## Try it
Return, in their exact form, the lines that lie between the start of the data below and the line containing "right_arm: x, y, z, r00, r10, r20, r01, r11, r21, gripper", with both ends included.

## Records shown

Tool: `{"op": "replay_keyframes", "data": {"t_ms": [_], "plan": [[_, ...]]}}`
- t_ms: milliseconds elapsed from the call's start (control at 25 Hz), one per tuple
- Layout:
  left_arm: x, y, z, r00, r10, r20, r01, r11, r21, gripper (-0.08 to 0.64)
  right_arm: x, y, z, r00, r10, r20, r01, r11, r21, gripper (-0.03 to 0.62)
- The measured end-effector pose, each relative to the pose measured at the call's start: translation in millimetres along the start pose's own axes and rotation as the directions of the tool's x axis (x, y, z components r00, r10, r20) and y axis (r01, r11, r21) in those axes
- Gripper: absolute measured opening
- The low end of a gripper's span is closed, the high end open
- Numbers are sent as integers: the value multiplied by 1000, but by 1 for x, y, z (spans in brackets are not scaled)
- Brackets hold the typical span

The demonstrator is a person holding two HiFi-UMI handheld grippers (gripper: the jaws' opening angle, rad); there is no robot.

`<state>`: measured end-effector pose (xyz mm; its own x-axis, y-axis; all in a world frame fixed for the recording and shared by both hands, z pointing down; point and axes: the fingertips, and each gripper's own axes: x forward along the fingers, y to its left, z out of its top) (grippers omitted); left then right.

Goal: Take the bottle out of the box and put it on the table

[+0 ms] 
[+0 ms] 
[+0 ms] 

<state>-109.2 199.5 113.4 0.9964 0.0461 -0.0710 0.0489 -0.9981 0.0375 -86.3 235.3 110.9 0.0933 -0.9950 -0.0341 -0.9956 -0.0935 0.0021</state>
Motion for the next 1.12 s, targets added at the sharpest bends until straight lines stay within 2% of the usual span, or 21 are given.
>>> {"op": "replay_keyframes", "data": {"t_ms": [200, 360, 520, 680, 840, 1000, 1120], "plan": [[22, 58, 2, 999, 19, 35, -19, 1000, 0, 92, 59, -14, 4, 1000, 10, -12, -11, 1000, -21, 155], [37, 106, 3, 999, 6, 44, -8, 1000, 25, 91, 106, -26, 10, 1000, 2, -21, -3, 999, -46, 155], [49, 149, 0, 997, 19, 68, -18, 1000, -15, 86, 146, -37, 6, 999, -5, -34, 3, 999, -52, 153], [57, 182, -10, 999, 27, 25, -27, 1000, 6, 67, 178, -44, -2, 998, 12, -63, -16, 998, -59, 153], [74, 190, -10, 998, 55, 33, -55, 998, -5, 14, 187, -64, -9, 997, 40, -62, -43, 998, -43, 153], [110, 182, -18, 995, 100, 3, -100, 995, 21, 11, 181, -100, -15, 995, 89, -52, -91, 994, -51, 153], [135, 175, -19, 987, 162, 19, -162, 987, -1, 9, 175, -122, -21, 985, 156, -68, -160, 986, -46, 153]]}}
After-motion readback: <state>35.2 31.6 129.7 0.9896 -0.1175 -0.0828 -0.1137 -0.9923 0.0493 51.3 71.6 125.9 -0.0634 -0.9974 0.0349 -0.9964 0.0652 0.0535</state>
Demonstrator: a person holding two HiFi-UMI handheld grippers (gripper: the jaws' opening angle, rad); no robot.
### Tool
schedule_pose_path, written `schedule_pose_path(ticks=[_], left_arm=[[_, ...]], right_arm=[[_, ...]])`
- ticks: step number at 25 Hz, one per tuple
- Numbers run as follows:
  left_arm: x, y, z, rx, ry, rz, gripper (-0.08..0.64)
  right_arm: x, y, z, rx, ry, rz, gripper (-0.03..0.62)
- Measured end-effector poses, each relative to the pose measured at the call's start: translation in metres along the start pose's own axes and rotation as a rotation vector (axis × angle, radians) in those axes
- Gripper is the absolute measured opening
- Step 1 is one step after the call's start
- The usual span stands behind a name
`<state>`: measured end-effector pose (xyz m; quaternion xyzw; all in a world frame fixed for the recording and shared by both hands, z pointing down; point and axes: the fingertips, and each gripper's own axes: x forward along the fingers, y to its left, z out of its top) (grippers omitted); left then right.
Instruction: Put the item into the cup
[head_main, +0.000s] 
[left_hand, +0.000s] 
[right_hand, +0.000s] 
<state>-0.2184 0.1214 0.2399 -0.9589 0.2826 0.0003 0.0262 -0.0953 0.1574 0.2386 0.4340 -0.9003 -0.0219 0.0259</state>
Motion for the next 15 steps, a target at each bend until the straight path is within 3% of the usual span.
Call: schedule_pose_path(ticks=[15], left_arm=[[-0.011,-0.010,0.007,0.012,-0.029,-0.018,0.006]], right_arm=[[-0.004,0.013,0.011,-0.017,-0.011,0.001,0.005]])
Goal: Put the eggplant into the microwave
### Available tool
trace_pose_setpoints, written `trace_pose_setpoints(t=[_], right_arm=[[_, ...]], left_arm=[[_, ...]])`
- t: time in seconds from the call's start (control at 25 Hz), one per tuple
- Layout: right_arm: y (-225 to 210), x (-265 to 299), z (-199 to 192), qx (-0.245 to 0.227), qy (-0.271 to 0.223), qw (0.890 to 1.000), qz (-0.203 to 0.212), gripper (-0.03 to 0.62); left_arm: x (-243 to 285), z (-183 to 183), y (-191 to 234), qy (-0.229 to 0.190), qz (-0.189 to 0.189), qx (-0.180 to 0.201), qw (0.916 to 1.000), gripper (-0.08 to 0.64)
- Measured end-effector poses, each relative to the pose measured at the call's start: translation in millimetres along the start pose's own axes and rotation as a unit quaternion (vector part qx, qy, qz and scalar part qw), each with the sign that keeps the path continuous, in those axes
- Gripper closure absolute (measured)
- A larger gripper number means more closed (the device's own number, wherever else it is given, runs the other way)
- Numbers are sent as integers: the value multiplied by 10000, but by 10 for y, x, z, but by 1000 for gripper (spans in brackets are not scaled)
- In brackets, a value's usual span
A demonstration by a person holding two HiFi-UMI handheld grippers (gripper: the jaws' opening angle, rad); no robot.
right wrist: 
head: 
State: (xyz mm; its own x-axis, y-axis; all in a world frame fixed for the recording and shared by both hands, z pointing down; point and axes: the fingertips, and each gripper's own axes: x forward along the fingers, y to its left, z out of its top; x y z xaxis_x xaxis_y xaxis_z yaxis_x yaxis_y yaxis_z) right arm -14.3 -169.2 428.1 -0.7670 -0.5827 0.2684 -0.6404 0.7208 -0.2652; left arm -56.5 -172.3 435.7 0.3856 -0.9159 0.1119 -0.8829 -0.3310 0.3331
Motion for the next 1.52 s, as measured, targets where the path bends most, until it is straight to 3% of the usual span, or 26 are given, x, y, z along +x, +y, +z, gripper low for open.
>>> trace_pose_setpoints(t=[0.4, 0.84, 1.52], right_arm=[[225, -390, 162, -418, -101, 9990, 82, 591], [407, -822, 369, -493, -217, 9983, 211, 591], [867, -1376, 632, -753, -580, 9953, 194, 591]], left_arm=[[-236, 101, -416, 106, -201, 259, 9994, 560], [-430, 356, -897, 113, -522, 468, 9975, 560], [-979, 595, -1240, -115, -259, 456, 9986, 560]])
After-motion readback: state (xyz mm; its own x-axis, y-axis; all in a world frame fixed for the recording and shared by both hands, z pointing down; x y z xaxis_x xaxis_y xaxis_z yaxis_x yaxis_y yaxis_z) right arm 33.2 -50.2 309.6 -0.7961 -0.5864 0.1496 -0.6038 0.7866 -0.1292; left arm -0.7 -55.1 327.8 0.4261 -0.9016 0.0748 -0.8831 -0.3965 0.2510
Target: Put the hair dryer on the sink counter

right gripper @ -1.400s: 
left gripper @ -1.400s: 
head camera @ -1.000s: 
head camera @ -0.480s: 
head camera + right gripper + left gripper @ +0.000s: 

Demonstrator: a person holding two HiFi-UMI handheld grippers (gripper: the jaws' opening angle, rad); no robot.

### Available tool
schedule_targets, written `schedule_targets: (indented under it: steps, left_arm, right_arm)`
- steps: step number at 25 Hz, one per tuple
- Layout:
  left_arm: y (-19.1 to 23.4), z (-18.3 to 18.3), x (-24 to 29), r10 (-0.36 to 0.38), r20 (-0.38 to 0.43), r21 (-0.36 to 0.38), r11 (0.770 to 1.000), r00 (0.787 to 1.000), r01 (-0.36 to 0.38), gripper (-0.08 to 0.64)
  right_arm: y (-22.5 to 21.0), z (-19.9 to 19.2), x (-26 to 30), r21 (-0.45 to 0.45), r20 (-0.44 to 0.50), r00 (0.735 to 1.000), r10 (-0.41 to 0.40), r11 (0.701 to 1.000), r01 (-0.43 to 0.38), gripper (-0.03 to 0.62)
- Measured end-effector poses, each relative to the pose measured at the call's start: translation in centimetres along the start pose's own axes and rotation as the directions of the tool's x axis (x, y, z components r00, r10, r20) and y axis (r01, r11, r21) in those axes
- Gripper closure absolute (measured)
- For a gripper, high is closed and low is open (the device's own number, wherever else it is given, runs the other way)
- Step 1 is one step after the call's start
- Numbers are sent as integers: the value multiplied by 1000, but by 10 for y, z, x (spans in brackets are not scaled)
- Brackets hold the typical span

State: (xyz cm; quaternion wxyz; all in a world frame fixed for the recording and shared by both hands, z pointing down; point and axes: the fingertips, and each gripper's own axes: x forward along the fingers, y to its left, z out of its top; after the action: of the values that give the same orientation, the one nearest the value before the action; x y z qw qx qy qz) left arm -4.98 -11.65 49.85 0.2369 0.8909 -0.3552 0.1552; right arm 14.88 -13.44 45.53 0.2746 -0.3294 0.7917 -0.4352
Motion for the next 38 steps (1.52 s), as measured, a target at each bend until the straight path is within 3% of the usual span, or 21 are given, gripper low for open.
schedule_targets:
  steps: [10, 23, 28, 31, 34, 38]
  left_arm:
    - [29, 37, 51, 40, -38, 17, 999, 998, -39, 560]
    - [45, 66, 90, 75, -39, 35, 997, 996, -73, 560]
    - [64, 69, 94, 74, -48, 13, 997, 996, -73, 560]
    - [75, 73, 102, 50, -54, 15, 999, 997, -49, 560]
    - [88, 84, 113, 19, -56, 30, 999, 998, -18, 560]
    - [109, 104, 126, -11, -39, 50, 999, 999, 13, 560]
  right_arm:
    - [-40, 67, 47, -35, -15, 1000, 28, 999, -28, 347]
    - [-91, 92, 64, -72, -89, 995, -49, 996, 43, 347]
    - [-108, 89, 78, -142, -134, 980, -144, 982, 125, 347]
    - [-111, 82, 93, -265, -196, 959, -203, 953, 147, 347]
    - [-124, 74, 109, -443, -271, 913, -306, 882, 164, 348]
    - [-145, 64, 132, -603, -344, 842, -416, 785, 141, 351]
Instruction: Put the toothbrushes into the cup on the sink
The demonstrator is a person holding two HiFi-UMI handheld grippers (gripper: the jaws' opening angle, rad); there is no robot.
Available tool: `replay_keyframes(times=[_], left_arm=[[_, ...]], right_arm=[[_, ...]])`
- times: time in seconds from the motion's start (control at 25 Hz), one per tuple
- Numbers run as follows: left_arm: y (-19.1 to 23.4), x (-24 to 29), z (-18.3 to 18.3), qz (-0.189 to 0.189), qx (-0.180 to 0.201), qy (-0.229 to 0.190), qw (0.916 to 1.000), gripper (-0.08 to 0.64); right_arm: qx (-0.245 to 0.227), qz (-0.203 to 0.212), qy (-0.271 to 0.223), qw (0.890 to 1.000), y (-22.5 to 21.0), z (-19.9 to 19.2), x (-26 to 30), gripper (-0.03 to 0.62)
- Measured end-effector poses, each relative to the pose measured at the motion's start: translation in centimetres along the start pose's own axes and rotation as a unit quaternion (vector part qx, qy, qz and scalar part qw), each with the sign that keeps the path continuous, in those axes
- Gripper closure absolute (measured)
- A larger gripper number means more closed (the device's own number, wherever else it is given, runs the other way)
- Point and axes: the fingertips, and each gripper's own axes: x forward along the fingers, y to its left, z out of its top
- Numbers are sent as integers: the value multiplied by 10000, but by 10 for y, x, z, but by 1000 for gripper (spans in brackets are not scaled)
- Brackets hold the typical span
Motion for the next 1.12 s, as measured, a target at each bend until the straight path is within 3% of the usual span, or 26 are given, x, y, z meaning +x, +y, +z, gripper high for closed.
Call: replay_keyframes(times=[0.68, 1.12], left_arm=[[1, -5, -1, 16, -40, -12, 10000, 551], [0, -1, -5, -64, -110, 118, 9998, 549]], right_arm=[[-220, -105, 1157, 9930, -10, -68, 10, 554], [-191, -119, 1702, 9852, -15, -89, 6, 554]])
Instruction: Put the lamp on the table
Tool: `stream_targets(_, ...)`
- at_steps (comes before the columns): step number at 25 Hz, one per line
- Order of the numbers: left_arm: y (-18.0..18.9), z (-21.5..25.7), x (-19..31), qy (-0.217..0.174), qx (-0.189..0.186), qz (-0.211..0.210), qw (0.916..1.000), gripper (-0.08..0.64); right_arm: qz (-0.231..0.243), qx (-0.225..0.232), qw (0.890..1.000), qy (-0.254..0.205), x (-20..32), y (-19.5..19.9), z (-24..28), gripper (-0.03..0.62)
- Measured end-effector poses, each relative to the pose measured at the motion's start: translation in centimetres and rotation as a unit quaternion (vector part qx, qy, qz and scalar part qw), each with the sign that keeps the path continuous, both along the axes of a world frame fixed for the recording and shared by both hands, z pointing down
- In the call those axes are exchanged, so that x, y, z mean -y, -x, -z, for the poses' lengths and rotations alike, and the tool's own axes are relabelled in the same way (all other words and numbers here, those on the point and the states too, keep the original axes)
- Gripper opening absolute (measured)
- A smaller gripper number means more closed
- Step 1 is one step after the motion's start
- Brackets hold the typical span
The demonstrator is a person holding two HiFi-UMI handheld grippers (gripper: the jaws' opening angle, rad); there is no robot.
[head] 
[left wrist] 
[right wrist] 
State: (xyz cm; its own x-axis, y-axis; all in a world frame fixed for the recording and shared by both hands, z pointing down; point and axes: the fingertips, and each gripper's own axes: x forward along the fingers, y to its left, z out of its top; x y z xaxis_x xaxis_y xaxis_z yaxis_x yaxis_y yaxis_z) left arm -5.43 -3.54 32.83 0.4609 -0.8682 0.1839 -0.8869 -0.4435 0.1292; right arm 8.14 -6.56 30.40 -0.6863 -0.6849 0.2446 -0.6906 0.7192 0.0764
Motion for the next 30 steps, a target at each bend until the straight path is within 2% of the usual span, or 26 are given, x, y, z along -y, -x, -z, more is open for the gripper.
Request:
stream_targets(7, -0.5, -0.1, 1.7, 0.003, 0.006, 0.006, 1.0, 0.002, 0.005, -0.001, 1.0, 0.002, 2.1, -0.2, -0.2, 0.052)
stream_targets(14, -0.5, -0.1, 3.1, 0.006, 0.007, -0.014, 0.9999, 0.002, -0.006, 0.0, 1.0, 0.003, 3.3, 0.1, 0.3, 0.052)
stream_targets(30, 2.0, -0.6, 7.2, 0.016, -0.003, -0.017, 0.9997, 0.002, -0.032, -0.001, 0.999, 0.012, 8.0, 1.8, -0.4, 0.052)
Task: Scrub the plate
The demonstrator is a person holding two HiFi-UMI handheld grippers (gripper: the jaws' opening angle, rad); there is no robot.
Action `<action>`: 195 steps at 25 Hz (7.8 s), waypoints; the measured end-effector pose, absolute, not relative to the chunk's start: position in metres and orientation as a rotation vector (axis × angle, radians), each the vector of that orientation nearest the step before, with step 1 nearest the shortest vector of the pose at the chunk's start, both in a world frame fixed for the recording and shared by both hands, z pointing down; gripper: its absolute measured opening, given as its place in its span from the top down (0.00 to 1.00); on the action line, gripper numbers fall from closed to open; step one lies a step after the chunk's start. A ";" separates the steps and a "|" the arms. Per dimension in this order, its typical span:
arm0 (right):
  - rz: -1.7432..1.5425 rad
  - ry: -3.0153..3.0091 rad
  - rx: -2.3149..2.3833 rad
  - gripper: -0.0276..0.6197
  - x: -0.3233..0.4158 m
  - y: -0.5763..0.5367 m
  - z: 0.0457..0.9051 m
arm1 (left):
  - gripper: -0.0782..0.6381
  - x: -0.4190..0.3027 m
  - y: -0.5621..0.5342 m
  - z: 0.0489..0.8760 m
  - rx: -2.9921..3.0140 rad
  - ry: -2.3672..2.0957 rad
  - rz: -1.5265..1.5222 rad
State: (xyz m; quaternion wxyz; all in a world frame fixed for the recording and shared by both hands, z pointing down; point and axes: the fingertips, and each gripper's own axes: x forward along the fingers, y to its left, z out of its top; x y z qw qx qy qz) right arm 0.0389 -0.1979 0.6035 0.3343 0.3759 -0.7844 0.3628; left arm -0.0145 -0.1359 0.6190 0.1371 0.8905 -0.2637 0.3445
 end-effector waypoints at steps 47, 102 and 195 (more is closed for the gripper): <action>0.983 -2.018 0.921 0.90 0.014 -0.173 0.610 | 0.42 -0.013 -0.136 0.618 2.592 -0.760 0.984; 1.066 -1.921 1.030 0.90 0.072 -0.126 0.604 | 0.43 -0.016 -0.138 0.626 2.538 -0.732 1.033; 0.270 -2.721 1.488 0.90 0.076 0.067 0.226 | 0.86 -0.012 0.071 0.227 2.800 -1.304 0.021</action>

## Response
Tool: `{"op": "replay_keyframes", "data": {"t_ms": [_], "plan": [[_, ...]]}}`
- t_ms: milliseconds elapsed from the call's start (control at 25 Hz), one per tuple
- Layout:
  left_arm: x, y, z, r00, r10, r20, r01, r11, r21, gripper (-0.08 to 0.64)
  right_arm: x, y, z, r00, r10, r20, r01, r11, r21, gripper (-0.03 to 0.62)

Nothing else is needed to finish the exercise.